COSAS DE PYMES

Hemos sobrepasado las expectativas y por lo tanto estamos preparando cosasdepymes.com para darle alojamiento a este blog de forma más eficiente. PRÓXIMO LANZAMIENTO.

Resumen

El nombre suena intimidante, glamuroso, vacío e incomprensible. Ha sido utilizado como moda para justificar una serie interminable de despropósitos por aquellos que quieren darse importancia y hacerse pasar por iniciados no se sabe muy bien en qué.

Para acabar pronto y desmitificarlo, el plan estratégico es el conjunto de objetivos a largo plazo que todos tenemos. En otras palabras, todos tenemos un plan estratégico, lo sepamos o no, esté bien estructurado o no, sea razonable o no. La diferencia es cómo lo confeccionamos y ponemos en práctica… y es más fácil de lo que parece, aunque hay que ser serios y dedicarle tiempo.

Según la RAE:

Plan: “Modelo sistemático de una actuación, pública o privada, que se elabora anticipadamente para dirigirla y encausarla.”

Estrategia es el “Arte de dirigir operaciones militares… en un proceso regulable, conjunto de reglas que buscan una decisión óptima en cada momento.”

En términos de gestión, el plan estratégico es el conjunto de objetivos a largo plazo, las acciones y los medios necesarios para alcanzarlos. Ambas visiones están vinculadas y se complementan. Es importante resaltar que, si es a largo plazo, no se puede modificar con frecuencia y siempre deben considerarse las implicaciones existentes.

En una empresa grande con una operación sofisticada, el plan estratégico requiere una gran preparación y el procesamiento de información, el acuerdo de diversas áreas y directivos con su respectiva negociación y una larga lista de requisitos. En un negocio pequeño requiere tener las cosas claras, debidamente fundamentadas, y el acuerdo de una corta lista de involucrados porque se trata de eso, de un pequeño negocio. Pero sigue siendo un plan estratégico.

Además, es importante resaltar que un plan estratégico difícilmente da resultados inmediatos, pero da resultados sólidos, por lo que debe ser planteado con tiempo, ya que de lo contrario se trata de otra cosa, probablemente de un golpe de timón que suele tener grandes riesgos y debe reservarse para emergencias.

Caso práctico

Una empresa de mantenimiento industrial ha identificado que durante los últimos 5 años su facturación y sus clientes han disminuido y, al mismo tiempo,  su tipo de clientela ha cambiado. Antes, tenía contratos de mantenimiento anuales con grandes empresas con las que, en ocasiones, ganaba poco dinero, pero tenía el trabajo asegurado durante plazos largos. Ahora casi todos sus clientes son empresas pequeñas a las que se les cobra por evento con un beneficio mayor en cada servicio, pero dependen de las solicitudes de cada día.

Al profundizar en los motivos de este cambio se da cuenta de que las causas son varias:

1. No tenía una política de ventas establecida y clara.

2. Los grandes clientes exigen precios competitivos y certificaciones en diversos modelos de gestión como las ISO-9000 e ISO-14000, las cuales son costosas.

3. Los pequeños clientes no son tan exigentes en cuanto a precio y, desde luego, no exigen certificaciones, pero no son trabajo estable aunque el beneficio sea mayor en cada servicio.

Una vez valorada la situación las opciones son:

a) Adoptar una política de ventas enfocada a los grandes clientes, para lo cual hay que certificarse en diversos modelos y tener un sistema de costes para conocer con precisión el precio de los contratos a ofrecer.
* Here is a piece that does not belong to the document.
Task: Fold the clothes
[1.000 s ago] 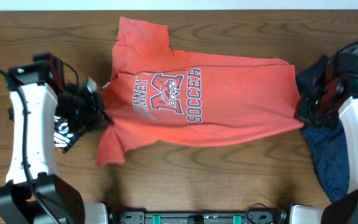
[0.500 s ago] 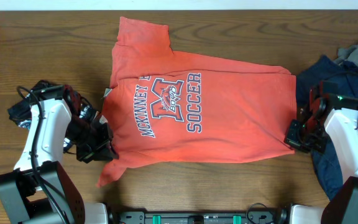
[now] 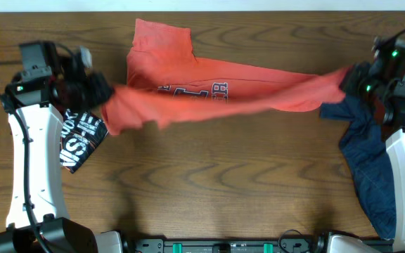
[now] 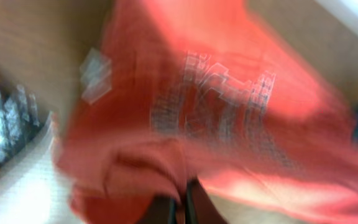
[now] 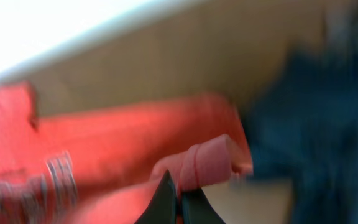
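An orange-red T-shirt (image 3: 209,88) with dark lettering hangs stretched between my two grippers, lifted off the wooden table (image 3: 209,176), its far sleeve (image 3: 162,35) still lying near the back edge. My left gripper (image 3: 97,90) is shut on the shirt's left end; the blurred left wrist view shows bunched orange cloth (image 4: 166,155) at the fingers (image 4: 180,208). At the right, my other gripper (image 3: 354,76) is shut on the shirt's right end, with a roll of hem (image 5: 207,158) pinched above its fingers (image 5: 178,199).
A black printed garment (image 3: 79,140) lies on the table under the left arm. A dark blue garment (image 3: 368,169) is heaped at the right edge, below the right gripper. Bare wood fills the front half of the table.
The shirt lay flat on the table, print up, with both grippers low at its near corners. Now both grippers are farther back and higher, and the shirt hangs stretched between them.
At first the shirt lay folded in half, both grippers shut on its near corners. Then it was held stretched at the table's back edge. After that it lay spread flat with the print showing. Now it is lifted and stretched again, still held at both ends.
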Tool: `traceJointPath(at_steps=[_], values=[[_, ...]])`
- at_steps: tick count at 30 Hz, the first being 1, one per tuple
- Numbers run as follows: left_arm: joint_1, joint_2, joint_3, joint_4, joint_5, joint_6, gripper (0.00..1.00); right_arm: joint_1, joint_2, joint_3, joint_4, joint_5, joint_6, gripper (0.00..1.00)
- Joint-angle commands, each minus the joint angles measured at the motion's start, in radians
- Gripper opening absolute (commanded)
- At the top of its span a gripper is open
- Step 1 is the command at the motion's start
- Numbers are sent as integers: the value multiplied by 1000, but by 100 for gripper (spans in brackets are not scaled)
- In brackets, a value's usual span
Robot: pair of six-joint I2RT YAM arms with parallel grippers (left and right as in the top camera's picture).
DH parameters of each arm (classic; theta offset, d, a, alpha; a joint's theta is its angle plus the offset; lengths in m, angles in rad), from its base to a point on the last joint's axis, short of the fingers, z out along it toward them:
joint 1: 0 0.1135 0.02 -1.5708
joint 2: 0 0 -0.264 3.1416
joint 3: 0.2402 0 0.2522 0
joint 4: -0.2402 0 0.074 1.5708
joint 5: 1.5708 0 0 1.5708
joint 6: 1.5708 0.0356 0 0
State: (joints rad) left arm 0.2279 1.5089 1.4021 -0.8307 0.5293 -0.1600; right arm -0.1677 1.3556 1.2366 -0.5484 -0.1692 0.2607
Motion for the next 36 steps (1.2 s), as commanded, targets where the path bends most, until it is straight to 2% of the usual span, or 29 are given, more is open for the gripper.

b) Adoptar una política de ventas enfocada a los clientes por evento, para lo que hay que invertir en publicidad para llegar a un mayor número de clientes potenciales. Además, sería conveniente revisar y renovar los contratos de servicio por evento para cumplir con la legislación vigente en lo concerniente a garantías en piezas y mano de obra.

c) Adoptar una política de ventas enfocada a ambos tipos de clientes, lo que implica asumir todos los costes de las dos estrategias anteriores, aunque naturalmente la recompensa esperada sería mayor.

Sin importar la estrategia escogida, llevará tiempo y recursos ponerla en práctica para obtener resultados, así que no sería adecuado cambiar de opinión sólo porque en el corto plazo no se reportan beneficios tangibles. Por eso, es una decisión estratégica que debe estar debidamente valorada.

También existe la decisión estratégica de no tener planes estratégicos. Es paradójico, pero ineludible: incluso no tomar decisiones es una decisión.

La ventaja de tomar decisiones estratégicas y con ellas elaborar un plan estratégico, es que a partir de ese momento si se ha hecho de forma adecuada, las decisiones se simplifican y se empieza a tomar el control total del negocio. En ocasiones da algo de vértigo, es natural, porque tambien se cobra completa conciencia de la trascendencia de cada paso.